Для настройки культуры клетки-хозяина для визуализации мутагена ISED изолирует семена 96 хорошо стеклянной нижней пластины с 1,6 раза от 10 до четвертой стоимости семь клеток, в 100 микролитров полной среды на колодец. После того, как монослой клетки-хозяина достигает слияния оттепели, собранные клоны мутантов и запасы хламидиоза дикого типа на льду и используют одну колонку на изолят для выполнения, двукратный серийный разбавления каждого мутанта изолята. Заразить, оставшийся столбец с дикого типа хламидиоза, при множественности инфекции около 0,5, и место пластины в инкубаторе культуры клеток в течение 10 часов в конце инкубации, выберите три скважины на мутант изолировать, которые соответствуют множественности инфекции менее одного, и создать список изображений позиции.
состоящий из двух полей зрения на колодец. В этом scatterplot, время до половины максимального выражения EOU и hctB промоутеров из отдельных хламидиальных изолятов можно наблюдать клонов A3667 и B3858 был избран для изоляции, поскольку они производятся короткие времена, чтобы иметь максимальное выражение, от EOU промоутер и больше раз четыре hctB. Включения с измененной кинетикой могут быть идентифицированы на основе визуализации, динамической экспрессии генов двух промоутеров, и снимок анимированного графика может быть использован, чтобы определить местоположение включений, представляющих интерес.

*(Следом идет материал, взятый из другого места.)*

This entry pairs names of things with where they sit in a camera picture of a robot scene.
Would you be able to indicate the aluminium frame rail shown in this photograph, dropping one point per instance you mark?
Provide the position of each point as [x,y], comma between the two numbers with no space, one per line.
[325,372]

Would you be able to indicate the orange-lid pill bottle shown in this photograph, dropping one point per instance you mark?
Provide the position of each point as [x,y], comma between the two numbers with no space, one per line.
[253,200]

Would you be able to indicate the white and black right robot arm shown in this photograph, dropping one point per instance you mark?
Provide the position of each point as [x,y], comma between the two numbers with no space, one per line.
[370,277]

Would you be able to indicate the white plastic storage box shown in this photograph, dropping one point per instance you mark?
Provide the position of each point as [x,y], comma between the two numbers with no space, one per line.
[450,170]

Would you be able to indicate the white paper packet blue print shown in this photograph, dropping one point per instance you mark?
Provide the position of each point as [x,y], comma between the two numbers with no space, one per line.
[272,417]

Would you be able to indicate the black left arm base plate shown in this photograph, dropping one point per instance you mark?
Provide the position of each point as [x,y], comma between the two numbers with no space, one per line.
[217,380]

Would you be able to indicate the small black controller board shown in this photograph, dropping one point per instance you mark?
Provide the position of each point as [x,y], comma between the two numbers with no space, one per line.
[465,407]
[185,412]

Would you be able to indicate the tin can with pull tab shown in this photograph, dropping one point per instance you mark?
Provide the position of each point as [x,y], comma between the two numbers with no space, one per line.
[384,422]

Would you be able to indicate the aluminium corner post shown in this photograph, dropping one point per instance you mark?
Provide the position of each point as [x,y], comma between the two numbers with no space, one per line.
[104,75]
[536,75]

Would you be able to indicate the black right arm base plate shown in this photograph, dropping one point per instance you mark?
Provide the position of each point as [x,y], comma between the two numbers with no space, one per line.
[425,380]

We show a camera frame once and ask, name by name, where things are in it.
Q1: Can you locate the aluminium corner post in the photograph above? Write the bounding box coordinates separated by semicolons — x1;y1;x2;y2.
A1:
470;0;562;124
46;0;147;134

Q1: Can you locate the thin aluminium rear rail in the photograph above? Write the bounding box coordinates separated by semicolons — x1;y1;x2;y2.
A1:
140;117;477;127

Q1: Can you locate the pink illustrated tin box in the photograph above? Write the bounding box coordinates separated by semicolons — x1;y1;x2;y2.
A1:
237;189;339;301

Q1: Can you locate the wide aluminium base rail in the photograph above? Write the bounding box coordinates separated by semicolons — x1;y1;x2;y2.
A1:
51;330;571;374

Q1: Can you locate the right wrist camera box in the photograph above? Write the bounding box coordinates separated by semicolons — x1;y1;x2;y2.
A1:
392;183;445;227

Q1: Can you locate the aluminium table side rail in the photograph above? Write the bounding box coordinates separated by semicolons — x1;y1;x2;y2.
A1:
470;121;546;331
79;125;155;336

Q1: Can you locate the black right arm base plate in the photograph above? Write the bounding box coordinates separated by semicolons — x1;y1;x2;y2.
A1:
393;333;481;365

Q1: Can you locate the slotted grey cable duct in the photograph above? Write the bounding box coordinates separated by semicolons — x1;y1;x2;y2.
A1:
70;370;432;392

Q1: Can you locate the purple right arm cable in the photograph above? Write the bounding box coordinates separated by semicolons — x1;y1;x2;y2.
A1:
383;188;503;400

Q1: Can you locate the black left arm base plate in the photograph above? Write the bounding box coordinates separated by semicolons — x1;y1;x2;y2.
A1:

В этих репрезентативных визуализаций, в общей сложности 24 включений были определены для изоляции, 10 из которых выставлены дифференциальной кинетики, при повторном тестировании в трех различных фенотипических категорий, восемь изолятов выставлены снижение EOU промоутер выражение примерно в 24 часов после заражения. Как показал клон A3667, изолят B3858, также выставлены снижение EOU промоутер выражение, примерно в 24 часов после заражения. Но общее увеличение hctB промоутер выражение, в то время как B3662 изолировать, выразил повышенный уровень florescence от EOU промоутер следуют внезапная потеря выражения в обоих промоутеров.
Анализ микрографов живых клеток для мутанта B3662, показывает, что лиз клеток-хозяина произошел, в клетках, инфицированных этим мутантом, гораздо раньше, чем в диких инфицированных клетках типа. Развитие типа клетки недостаточное восстановление хламидиоза, не может быть возможным, так как эти клетки не могут повторно заразить хозяина. Геном широкие исследования ассоциации могут быть использованы после изоляции, для выявления генов развития, через статистическую корреляцию, с включением альтернативных репортеров промоутер.
Этот метод может быть расширен, для зондирования многочисленных генетических путей, в вскрытии генетических механизмов цепи, и других внутриклеточных патогенов.